Discussion: Severe hypocalcemia can represent a life-threatening condition. Etiologies of hypocalcemia are divided into PTH and non-PTH mediated causes.4 In our patient this could be due to TKI, malabsorption following gastric bypass, biphosphonate initiation and, besides his psychiatric past medical history, the patient’s phenotype suggested a congenital disorder. Identification of chromosome 22q11.2 deletion confirmed a constitutional defect in calcium metabolism which might have been sequentially exacerbated by initiation of TKI, gastric bypass and biphosphonate. Hypocalcemia in chromosome 22q11.2 deletion syndrome results from hypoparathyroidism and occurs not only in the neonatal period, but also in adulthood.2 Other clinical characteristics encompass cardiac defects, abnormal facies, thymic hypoplasia, cleft palate (and hypocalcemia) defined by the acronym CATCH-22. The disease spectrum is heterogeneous. In our patient, structural cardiac defects and immune deficiency have been excluded. While ascertainment of TBX1 deletion relates to the clinical presentation encompassing hypoparathyroidism that of COMT gene could be associated with autism spectrum disorder.3,5 Indeed, TBX1 gene has been reported to influence cell proliferation and differentiation as well as signaling pathways involving fibroblast growth factor, retinoic acid, bone morphogenic protein among others. Deletion of one copy of TBX1 impacts on the development of pharyngeal arch artery, leading to at least one of the common presentations of VCFS/DS. COMT enzyme degrades catecholamines, entailing dopamine. Genetic alteration involving COMT gene results in dopamine excess and has been linked to psychiatric defects including ASD and psychosis.

Conclusion: This case highlights the diagnostic complexity of hypocalcemia in a setting of multiple potential etiologic factors. It raises the call to keep in mind that chromosome 22q11.2 deletion syndrome is not that uncommon and can be revealed in adulthood. Specific phenotype, specifically PTH dependent low calcium level and facial dysmorphia, should prompt clinicians to order genetic testing independently of the patient’s age.

References: 1. McDonald-McGinn DM, Sullivan KE, Marino B, et al. 22q11.2 deletion syndrome.
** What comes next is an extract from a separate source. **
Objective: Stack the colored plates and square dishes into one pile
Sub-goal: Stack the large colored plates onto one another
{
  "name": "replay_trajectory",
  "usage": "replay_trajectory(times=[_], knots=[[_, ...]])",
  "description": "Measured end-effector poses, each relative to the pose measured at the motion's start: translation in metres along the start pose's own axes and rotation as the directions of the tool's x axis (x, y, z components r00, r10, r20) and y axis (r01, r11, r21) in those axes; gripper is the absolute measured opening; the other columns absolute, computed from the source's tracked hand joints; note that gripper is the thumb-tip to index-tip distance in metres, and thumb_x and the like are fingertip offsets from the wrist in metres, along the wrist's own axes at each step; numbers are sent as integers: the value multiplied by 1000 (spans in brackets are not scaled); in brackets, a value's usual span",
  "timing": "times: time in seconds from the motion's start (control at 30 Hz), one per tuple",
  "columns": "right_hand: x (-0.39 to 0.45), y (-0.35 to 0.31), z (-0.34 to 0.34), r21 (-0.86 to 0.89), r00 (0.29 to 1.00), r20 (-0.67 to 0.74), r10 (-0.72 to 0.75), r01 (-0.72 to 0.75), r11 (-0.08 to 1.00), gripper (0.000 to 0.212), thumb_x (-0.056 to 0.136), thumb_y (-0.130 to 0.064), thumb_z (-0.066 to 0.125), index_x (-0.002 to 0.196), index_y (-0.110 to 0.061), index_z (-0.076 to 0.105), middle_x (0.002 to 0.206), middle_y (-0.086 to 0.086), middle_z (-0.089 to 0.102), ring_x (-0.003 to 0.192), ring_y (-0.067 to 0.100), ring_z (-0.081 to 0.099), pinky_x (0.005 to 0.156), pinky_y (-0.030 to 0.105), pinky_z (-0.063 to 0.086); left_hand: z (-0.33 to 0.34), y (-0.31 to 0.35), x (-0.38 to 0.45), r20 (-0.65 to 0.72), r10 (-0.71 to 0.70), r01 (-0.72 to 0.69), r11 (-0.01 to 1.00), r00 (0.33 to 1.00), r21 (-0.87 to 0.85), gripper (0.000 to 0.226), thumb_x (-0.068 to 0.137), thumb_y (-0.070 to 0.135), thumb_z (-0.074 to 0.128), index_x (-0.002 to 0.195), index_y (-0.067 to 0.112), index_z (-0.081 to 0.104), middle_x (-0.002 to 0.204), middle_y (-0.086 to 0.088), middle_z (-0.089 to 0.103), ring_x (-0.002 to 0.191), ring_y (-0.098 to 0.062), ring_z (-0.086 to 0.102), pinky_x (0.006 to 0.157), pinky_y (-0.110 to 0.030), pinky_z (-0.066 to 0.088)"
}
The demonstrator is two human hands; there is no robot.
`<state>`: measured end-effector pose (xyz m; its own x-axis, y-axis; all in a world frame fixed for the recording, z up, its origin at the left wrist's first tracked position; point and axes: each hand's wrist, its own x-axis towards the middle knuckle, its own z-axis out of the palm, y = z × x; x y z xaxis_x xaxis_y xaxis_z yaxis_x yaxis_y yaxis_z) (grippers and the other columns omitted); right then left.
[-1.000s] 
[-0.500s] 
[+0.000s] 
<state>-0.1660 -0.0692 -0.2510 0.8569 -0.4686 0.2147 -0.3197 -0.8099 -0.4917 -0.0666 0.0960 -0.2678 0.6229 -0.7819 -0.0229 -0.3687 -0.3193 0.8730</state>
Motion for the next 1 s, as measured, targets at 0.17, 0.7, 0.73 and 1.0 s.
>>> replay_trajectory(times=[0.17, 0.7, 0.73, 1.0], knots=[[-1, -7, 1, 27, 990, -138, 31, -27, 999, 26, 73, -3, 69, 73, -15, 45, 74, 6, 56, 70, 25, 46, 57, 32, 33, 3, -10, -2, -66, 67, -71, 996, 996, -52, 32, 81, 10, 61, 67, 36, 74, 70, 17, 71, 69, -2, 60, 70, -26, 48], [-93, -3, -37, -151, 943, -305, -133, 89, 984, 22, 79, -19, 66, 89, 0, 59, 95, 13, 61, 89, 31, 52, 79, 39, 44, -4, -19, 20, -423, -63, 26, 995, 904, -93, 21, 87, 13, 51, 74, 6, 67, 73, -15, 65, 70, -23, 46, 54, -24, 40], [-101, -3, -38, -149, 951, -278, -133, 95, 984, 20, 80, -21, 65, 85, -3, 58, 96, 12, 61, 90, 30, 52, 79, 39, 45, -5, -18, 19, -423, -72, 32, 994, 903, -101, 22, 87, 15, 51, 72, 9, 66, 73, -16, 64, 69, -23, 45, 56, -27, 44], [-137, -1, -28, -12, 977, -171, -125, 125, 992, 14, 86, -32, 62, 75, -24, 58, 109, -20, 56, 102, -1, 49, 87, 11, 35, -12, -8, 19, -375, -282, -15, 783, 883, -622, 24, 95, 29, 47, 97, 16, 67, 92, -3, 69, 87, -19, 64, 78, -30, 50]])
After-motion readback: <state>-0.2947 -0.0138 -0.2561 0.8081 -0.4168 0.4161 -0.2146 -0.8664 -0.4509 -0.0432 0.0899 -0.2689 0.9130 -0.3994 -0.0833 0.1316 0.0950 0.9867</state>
Nat Rev Dis Primers. 2015;1(1):15071.

2. Cheung ENM, George SR, Costain GA, et al. Prevalence of hypocalcaemia and its associated features in 22q11.2 deletion syndrome. Clin Endocrinol. 2014;81(2): 190–6.

3. Funato N. Craniofacial Phenotypes and Genetics of DiGeorge Syndrome. JDB. 13 mei 2022;10(2):18.

4. Pepe J, Colangelo L, Biamonte F, et al. Diagnosis and management of hypocalcemia. Endocrine. 2020;69(3):485–95.

5. Radoeva PD, Coman IL, Salazar CA, et al. Association between autism spectrum disorder in individuals with velocardiofacial (22q11.2 deletion) syndrome and PRODH and COMT genotypes. Psychiatric Genetics. 2014;24(6): 269–72.